Свой дом у черных ив открыл мне старый мельник
В пути моем ночном...
 
      Ничего особенного не было в этих словах. Но вместе с тем в них было целебное колдовство. Одиночество ночного пути вошло в меня как успокоение.
      Но тут же я сжал голову руками – далекий милый голос сказал знакомые слова откуда-то издалека, из промозглых обветренных пространств. Там сейчас густые сумерки над брошенной могилой. Там осталась девушка, с которой я не должен был бы расставаться ни на один час в жизни. Я хорошо слышал слова: «Нет имени тебе, весна. Нет имени тебе, мой дальний» . Это были ее любимые стихи. Я говорил их сейчас сам, но звуки моего голоса доходили до меня, как отдаленный голос Лели. Но его ведь никто и никогда больше не услышит. Ни я и ни кто другой.
      Я встал и пошел в поле за местечко.
      Сумерки заполнили весь воздух между небом и порыжелыми полями. Уже плохо было видно дорогу, но я все шел и шел. В стороне Лунинца поднялось тусклое зарево. На севере в полях зажглась над одинокой и темной хатой белая звезда.
      «Счастливая звезда! – подумал я. – Она поверила в нее за несколько дней до смерти».
      Нет, никогда человек не сможет примириться с исчезновением другого человека!
      В корчму я возвратился в темноте. В каморке уже была приготовлена для меня койка. На соседней койке лежал офицер-артиллерист с темным лицом и выгоревшими бровями. Он читал при свече книгу.
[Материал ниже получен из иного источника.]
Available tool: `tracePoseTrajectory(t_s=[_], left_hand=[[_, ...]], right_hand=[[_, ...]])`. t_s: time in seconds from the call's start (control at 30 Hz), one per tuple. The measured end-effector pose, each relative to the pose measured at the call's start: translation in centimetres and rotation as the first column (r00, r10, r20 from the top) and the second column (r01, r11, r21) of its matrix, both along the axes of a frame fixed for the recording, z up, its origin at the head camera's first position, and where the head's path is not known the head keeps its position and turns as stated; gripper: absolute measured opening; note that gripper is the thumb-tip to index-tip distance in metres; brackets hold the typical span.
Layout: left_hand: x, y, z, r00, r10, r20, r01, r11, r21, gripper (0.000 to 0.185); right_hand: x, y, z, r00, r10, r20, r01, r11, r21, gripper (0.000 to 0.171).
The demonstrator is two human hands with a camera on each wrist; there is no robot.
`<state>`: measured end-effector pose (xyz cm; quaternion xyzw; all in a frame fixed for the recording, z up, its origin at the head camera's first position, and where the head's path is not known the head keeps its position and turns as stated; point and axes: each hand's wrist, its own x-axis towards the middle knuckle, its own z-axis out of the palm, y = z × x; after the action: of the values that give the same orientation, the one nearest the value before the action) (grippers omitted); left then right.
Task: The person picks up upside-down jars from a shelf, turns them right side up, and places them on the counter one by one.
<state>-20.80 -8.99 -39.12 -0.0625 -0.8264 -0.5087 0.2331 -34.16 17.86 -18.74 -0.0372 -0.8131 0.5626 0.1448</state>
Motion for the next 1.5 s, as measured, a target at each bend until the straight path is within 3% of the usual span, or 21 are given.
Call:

      Когда я вошел, из-под койки офицера раздалось хриплое ворчанье.
      – Тубо, Марс! – крикнул офицер, приподнявшись и протянул мне руку. – Поручик Вишняков. Очень рад соседу. Как-нибудь тут проспим до утра?
      Он сказал эти слова неуверенным тоном.
      – Двойра! – крикнул за стеной корчмарь. – Спытай господ офицеров, чи, может, они хотят покушать.
      Я есть не хотел. Я только выпил чаю и тотчас лег. Сосед мой оказался человеком молчаливым. Это меня успокоило.
      Из-под его койки вылез большой желтый бульдог, подошел ко мне и долго и внимательно смотрел в лицо.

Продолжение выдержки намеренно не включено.